§ **Task description**
Look through the listing for the word "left". Copy each line that has it.

§ **Given data**
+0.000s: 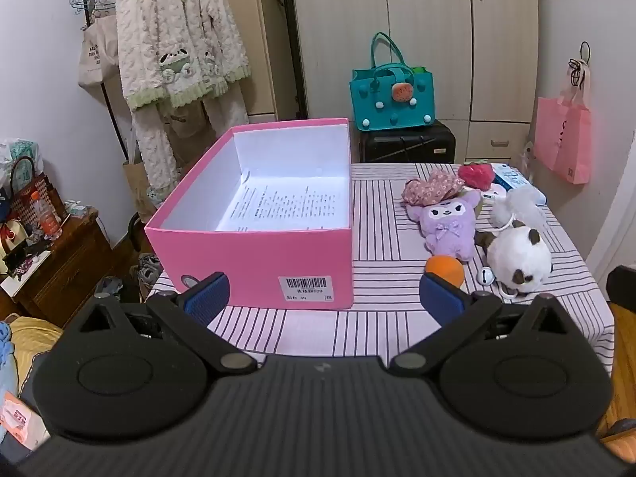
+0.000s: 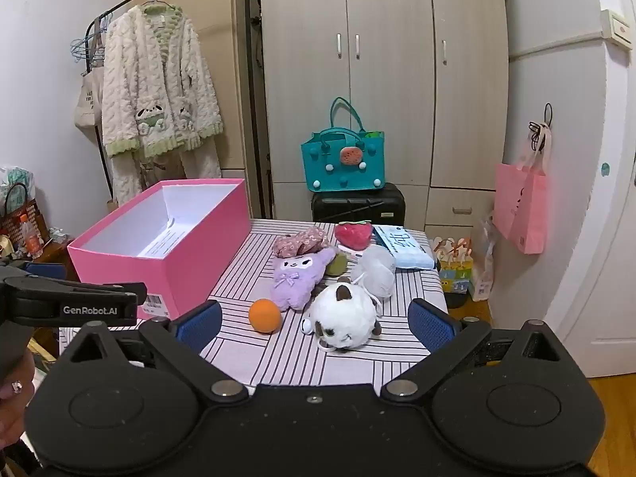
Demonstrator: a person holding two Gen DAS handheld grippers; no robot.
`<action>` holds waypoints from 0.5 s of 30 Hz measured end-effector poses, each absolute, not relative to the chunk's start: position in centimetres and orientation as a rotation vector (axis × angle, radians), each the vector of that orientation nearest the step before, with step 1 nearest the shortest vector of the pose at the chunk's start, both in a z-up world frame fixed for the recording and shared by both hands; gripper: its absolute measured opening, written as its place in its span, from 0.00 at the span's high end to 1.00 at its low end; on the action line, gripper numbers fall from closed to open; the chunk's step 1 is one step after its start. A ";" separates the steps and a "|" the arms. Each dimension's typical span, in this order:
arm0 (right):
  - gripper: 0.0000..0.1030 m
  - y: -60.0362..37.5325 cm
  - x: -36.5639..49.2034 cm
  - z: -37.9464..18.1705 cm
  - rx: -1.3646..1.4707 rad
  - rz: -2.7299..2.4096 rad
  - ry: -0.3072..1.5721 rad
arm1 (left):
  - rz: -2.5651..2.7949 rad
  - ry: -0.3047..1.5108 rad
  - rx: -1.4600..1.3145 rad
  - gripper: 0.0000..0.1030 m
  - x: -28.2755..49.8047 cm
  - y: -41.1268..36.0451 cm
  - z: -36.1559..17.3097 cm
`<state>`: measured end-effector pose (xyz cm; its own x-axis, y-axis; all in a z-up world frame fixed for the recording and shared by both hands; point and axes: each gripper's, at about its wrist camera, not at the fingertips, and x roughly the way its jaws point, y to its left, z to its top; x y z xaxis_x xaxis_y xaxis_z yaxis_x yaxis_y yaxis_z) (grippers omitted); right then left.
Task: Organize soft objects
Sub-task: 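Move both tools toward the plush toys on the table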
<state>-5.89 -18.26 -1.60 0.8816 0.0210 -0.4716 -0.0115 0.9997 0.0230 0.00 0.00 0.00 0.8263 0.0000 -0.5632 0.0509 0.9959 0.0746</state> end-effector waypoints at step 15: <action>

§ **Exercise solution**
arm1 (left):
`<state>`: measured end-effector pose (xyz cm; its own x-axis, y-axis; all in a z-up world frame fixed for the recording and shared by both hands; point and axes: each gripper's, at about its wrist camera, not at the fingertips, and x roughly the way its jaws point, y to its left, z to its top; x y z xaxis_x xaxis_y xaxis_z yaxis_x yaxis_y yaxis_z) (grippers omitted); right then left.

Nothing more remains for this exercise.